### What is being asked:
Leave out every line that comes before the one containing "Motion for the", and reproduce the rest of the listing below exactly, through its last line.

[Information supplied Boundary: Start]

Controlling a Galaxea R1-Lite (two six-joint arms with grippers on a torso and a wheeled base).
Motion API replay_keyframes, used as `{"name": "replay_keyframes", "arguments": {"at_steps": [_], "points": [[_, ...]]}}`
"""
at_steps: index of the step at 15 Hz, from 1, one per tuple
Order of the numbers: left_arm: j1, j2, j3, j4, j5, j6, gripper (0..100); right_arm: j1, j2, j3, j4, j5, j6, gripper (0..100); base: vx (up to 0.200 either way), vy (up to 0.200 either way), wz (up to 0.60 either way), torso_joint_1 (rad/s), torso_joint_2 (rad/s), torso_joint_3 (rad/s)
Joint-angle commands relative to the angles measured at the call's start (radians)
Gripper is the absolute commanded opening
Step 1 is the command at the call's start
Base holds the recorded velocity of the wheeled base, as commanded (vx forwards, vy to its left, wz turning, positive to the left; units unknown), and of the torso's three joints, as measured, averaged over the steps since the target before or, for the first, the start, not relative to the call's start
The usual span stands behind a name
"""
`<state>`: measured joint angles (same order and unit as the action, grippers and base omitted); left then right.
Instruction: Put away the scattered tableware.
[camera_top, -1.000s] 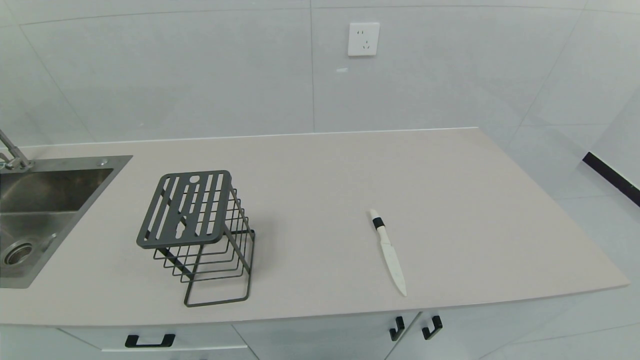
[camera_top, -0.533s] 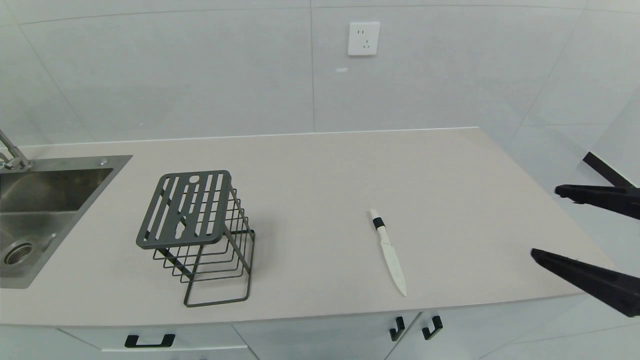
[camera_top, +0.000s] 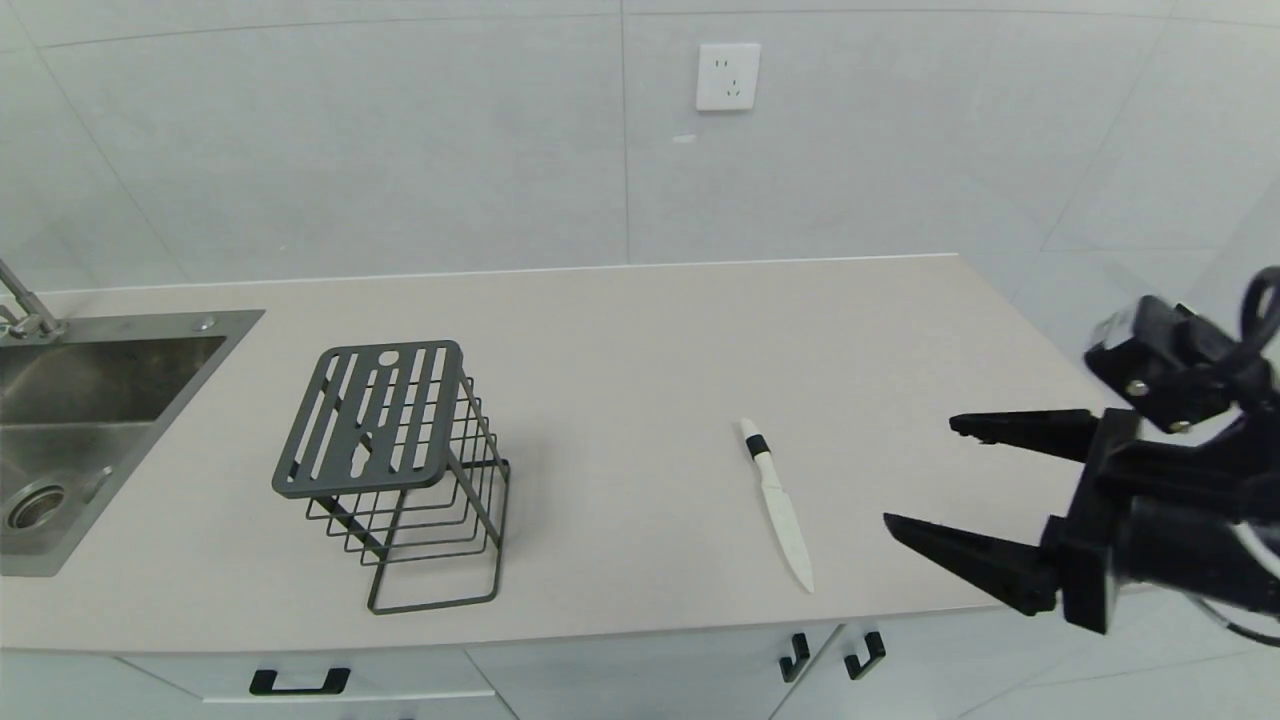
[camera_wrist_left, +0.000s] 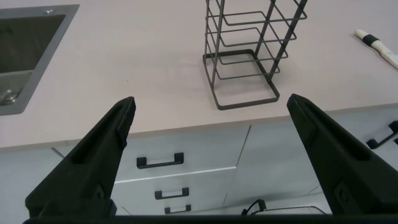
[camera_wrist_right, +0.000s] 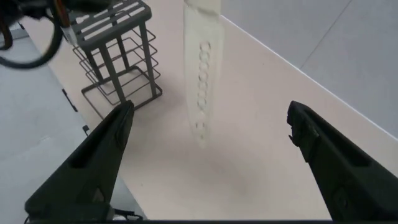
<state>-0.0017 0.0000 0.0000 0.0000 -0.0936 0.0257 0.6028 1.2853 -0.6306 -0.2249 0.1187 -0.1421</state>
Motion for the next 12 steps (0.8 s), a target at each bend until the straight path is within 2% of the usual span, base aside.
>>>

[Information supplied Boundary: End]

### Solution:
Motion for the next 12 steps (0.8 s), a target at each bend until the straight path is within 2% of the usual span, base aside.
>>>

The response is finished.